Low Osmolar Contrast Media Changes 2005
Coding Changes
Effective April 1, 2005, reporting the use of low osmolar contrast media (LOCM) changed for Medicare patients in the noninstitutional setting (Pub. 100-04 Medicare Claims Processing, Transmittal 502, CR 3748). Prior to April 1, 2005 LOCM was reported with HCPCS Level II "A" codes: A4644 (LOCM 100-199 mgs iodine), A4645 (LOCM 200-299 mgs iodine, A4646 (LOCM 300-399 mgs iodine). These "A" codes have been replaced with 7 new HCPCS Level II "Q" codes (Q9945-Q9951) for all Medicare patients except those in the hospital outpatient setting. The new "Q" codes more accurately describe the amount of contrast media used, the route by which it is administered, and the type of contrast media used during the scan.
In addition, codes A4643 and A4647, which formerly described the use of MR contrast materials, have been replaced with "Q" codes (Q9952, Q9953, Q9954) for all Medicare patients except those in the hospital outpatient setting.
Since HCPCS Level II "A" codes remain active for the reporting of LOCM, third-party payers may elect to continue their use. Check with your third- party payers for their guidelines and the codes they recommend for the reporting of contrast media, i.e., "A" vs. "Q" codes.
See table below for a list of the new HCPCS Level II "Q" codes. For a copy of the CMS transmittal on the LOCM codes go to the CMS Web site at www.cms.hhs.gov/manuals/pm_trans/R502CP.pdf .
Removal of LOCM Restrictive Criteria
The Centers for Medicare and Medicaid Services (CMS) has eliminated the restrictive criteria for reimbursement of LOCM, effective April 1, 2005 (Federal Register, November 15, 2004, Vol. 69, No. 219, p.66356-66357). In the past, CMS had paid for high osmolar contrast media (bundled into the procedure code) under all circumstances, but reimbursed for LOCM (non-ionic contrast) only if the patient met 1 of 5 criteria outlined by CMS: history of previous adverse reaction to contrast, history of asthma or allergy, significant cardiac dysfunction, generalized severe debilitation, and sickle cell disease.

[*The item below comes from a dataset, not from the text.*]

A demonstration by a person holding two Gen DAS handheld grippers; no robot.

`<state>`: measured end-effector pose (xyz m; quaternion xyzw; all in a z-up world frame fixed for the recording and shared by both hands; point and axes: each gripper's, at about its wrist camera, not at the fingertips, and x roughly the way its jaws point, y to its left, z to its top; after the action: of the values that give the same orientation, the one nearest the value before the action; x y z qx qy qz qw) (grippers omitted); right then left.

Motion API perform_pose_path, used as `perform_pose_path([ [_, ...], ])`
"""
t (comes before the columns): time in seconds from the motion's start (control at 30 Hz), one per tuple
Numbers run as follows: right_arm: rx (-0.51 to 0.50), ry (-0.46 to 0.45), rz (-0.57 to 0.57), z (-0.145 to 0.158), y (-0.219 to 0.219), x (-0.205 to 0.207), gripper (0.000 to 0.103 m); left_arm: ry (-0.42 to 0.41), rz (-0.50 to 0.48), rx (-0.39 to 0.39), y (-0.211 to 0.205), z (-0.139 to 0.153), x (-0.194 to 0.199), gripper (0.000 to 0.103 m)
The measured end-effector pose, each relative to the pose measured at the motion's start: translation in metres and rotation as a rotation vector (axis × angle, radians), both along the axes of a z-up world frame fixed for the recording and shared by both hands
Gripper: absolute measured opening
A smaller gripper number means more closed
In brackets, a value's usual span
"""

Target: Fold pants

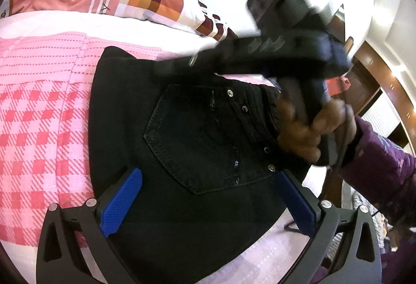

The criteria previously used by CMS were quite restrictive and sometimes costly to determine. The ACR recommended in a March 15, 2004 letter to CMS that LOCM be reimbursable in all instances when it was medically necessary. With LOCM, patient risk and side effects are lower, as are the overall costs to the health care system. LOCM, with its lower incidence of side effects, also eliminates the need for a repeat procedure. After deliberation of the recommendations by the ACR, CMS lifted the restrictive criteria effective April 1, 2005.
Payment for contrast media will be based on the average sales price plus 6% (Transmittal 502, CR 3748), according to the standard drug pricing established by the Medicare Modernization Act. This means that the contrast manufactures will need to report their prices on contrast products, which will then be incorporated into setting average prices for the new "Q" codes.
Reference the table below for a listing of the average sales price as of April 1, 2005.
Table of New HCPCS "Q" codes and ASP pricing
| Q9945 | LOCM< =149 mg/ml iodine, 1ml | 1ml | $0.496 |
| Q9946 | LOCM 150-199 mg/ml iodine, 1ml | 1ml | $1.959 |
| Q9947 | LOCM 200-249 mg/ml iodine, 1ml | 1ml | $0.772 |
| Q9948 | LOCM 250-299 mg/ml iodine, 1ml | 1ml | $0.650 |
| Q9949 | LOCM 300-349 mg/ml iodine, 1ml | 1ml | $0.397 |
| Q9950 | LOCM 350-399 mg/ml iodine, 1ml | 1ml | $0.262 |
| Q9951 | LOCM > = 400 mg/ml iodine, 1ml | 1ml | * |
| Q9952 | Inj. Gad-based MR contrast, ml | 1ml | $2.957 |
| Q9953 | Inj. Fe-based MR contrast, ml | 1ml | * |
| Q9954 | Oral MR contrast, 100 ml | 100ml | $0.088 |
*Information on pricing for Q9951 and Q9953 not available from CMS.
Note: Some Medicare carriers have implemented the use of the new "Q" codes, but have not lifted the restrictive criteria. The ACR is working with the national office to ensure that all carriers remove the restrictive criteria as instructed in the Medicare Physician Fee Schedule Final Rule 2005.